🤖 AI Summary
Integer programming (IP) approaches to Bayesian network structure learning (BNSL) suffer from computational bottlenecks in the pricing problem due to exponential growth in variables and constraints. Method: We propose a dynamic optimization framework based on row/column generation, the first to formulate the BNSL pricing problem as a difference-submodular optimization task and solve it efficiently via an inexact Difference of Convex Algorithm (DCA), circumventing the complexity limitations of exact pricing. Our method integrates ℓ₀-penalized likelihood scoring with column generation. Results: On Gaussian continuous data, it significantly improves solution quality—particularly for high-density graphs—outperforming mainstream scoring methods; on large-scale graphs, it matches state-of-the-art constrained and hybrid approaches. This work establishes a new scalable paradigm for BNSL.
📝 Abstract
In this paper, we consider a score-based Integer Programming (IP) approach for solving the Bayesian Network Structure Learning (BNSL) problem. State-of-the-art BNSL IP formulations suffer from the exponentially large number of variables and constraints.

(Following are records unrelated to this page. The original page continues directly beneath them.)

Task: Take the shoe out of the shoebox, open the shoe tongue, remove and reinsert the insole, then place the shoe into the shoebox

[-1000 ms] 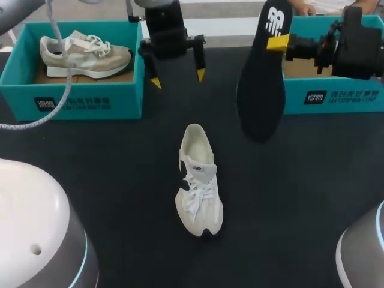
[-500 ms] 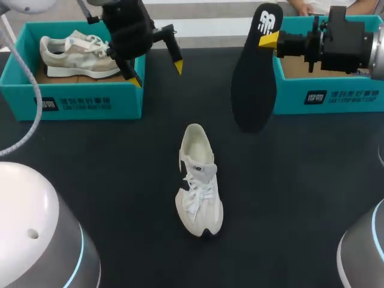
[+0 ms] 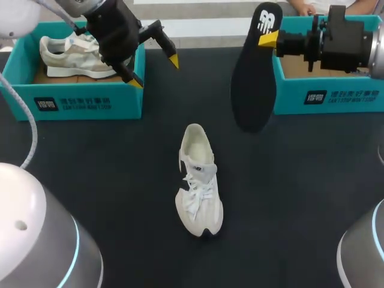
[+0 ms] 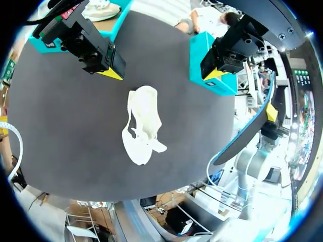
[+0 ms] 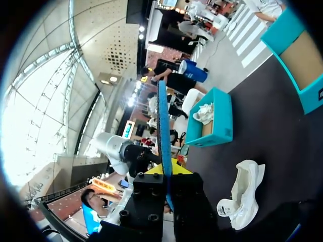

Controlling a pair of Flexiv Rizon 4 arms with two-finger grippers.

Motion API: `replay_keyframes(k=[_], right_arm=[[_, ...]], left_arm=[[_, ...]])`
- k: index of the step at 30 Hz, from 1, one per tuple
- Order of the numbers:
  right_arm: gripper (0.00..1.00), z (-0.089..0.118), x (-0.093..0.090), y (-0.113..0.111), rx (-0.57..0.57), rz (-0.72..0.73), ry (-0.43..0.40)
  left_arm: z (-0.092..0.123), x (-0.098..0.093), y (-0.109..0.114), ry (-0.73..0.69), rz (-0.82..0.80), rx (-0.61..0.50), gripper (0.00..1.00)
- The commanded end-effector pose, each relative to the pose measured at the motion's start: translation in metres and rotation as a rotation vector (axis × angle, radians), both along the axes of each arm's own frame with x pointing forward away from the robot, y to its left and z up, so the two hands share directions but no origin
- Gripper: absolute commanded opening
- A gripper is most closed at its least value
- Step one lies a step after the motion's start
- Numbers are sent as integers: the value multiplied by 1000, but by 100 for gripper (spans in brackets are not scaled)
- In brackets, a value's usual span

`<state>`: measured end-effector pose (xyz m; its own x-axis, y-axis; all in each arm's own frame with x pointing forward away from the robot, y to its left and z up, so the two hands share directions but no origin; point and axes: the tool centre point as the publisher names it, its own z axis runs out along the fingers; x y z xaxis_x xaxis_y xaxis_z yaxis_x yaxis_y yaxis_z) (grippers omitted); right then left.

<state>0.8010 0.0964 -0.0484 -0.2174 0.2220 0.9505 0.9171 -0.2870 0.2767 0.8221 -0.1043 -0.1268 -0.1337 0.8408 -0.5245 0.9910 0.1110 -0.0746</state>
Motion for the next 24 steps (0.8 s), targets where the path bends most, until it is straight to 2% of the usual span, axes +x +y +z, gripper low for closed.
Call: replay_keyframes(k=[1,6,11,15,20,24], right_arm=[[0,0,11,-1,-15,25,46],[0,-12,12,6,9,37,79],[0,-23,12,25,29,48,114],[0,-28,14,42,58,57,140],[0,-35,21,58,138,78,221],[0,-38,30,69,143,97,304]], left_arm=[[1,-7,15,-27,23,-192,100],[21,-12,20,-16,11,-310,100],[32,-12,17,-30,-18,-383,100],[38,-16,11,-30,-63,-484,100],[40,-24,0,-55,-145,-596,100],[31,-32,-9,-64,-204,-636,100]])
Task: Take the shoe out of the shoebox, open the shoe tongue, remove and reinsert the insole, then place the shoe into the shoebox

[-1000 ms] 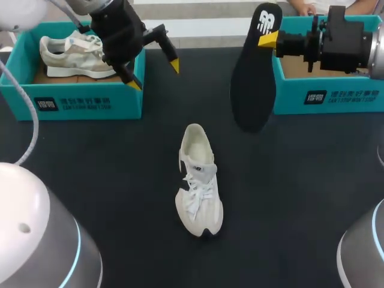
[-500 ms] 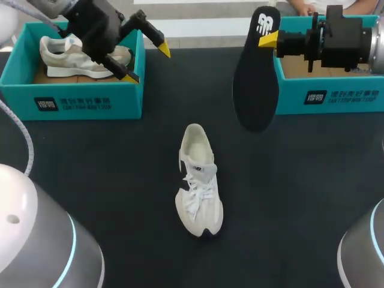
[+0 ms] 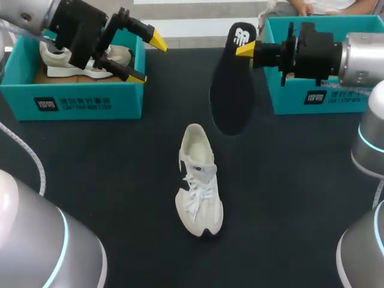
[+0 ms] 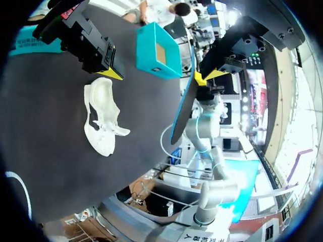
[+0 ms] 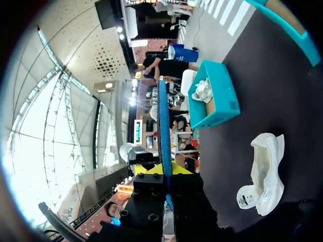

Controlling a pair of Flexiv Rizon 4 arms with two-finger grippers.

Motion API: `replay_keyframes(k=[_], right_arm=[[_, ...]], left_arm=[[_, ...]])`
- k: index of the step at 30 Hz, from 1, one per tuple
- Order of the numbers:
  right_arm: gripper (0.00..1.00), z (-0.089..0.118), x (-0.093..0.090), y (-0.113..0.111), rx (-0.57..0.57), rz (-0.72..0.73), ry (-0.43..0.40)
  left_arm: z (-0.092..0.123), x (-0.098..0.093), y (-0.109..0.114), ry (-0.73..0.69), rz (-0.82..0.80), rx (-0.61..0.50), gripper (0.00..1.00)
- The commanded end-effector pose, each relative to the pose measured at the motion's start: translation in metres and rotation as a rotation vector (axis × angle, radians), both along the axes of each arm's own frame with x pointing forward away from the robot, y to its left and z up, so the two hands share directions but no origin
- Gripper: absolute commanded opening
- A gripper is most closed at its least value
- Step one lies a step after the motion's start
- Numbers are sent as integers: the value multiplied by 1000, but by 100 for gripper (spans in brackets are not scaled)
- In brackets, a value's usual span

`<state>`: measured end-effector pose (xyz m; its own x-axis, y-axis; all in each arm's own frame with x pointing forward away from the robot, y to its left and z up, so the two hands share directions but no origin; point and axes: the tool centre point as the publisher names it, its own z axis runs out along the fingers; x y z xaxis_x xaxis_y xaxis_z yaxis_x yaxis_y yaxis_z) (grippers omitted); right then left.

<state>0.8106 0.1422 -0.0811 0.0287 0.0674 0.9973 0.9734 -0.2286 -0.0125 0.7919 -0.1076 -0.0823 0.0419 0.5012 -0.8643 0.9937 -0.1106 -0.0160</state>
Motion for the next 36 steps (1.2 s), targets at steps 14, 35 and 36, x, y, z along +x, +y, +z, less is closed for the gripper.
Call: replay_keyframes(k=[14,35,36], right_arm=[[0,-6,27,29,-24,7,68],[0,-33,41,80,37,-9,188],[0,-33,41,81,38,-9,187]], left_arm=[[-36,-8,-28,-56,45,-234,100],[-38,-8,-52,-67,93,-377,38],[-39,-9,-53,-67,91,-379,37]])
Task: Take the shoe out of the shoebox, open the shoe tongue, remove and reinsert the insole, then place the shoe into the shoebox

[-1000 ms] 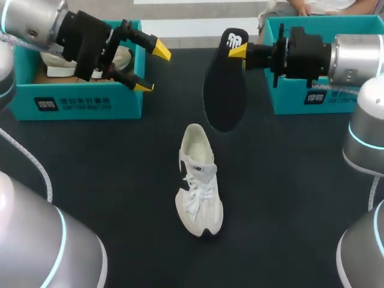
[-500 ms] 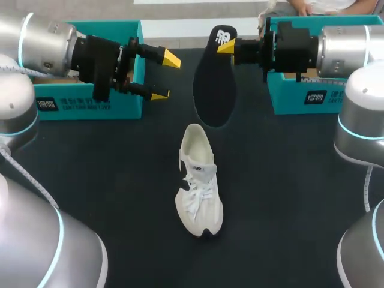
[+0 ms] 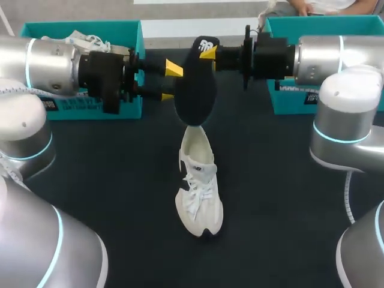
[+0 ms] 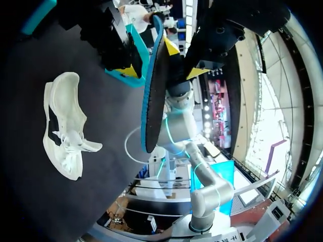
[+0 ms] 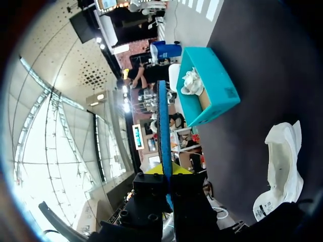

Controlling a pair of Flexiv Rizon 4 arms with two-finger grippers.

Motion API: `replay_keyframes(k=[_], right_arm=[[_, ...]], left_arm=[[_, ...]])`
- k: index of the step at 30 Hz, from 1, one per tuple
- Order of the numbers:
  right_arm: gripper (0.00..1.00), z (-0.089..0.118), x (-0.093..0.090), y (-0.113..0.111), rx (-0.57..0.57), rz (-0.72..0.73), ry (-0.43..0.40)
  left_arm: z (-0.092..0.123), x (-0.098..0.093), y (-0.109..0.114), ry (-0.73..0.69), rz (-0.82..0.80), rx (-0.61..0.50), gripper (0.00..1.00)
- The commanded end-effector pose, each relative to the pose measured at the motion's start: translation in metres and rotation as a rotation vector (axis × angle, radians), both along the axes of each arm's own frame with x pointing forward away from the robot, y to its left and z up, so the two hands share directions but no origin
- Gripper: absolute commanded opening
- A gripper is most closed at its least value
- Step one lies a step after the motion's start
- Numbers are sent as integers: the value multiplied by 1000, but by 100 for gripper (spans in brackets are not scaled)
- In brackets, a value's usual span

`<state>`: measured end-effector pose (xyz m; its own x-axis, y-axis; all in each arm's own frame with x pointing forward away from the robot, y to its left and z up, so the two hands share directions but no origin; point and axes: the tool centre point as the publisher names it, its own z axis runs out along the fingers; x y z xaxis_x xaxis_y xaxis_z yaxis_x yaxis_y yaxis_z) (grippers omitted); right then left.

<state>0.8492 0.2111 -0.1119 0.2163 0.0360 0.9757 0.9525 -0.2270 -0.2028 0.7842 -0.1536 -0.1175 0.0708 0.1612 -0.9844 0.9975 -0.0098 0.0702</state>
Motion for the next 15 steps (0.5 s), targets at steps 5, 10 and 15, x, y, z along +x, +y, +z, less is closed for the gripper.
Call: replay_keyframes(k=[5,10,15], right_arm=[[0,-3,2,17,6,5,-1],[0,-4,-4,17,7,1,3],[95,-2,-8,15,-55,57,-74]], left_arm=[[-8,-2,-12,-3,-1,-15,15],[-12,-4,-10,6,4,-23,0],[-11,-2,-2,23,18,-37,0]])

A standard approach in IP to address such challenges is to employ row and column generation techniques, which dynamically generate rows and columns, while the complex pricing problem remains a computational bottleneck for BNSL. For the general class of $ell_0$-penalized likelihood scores, we show how the pricing problem can be reformulated as a difference of submodular optimization problem, and how the Difference of Convex Algorithm (DCA) can be applied as an inexact method to efficiently solve the pricing problems. Empirically, we show that, for continuous Gaussian data, our row and column generation approach yields solutions with higher quality than state-of-the-art score-based approaches, especially when the graph density increases, and achieves comparable performance against benchmark constraint-based and hybrid approaches, even when the graph size increases.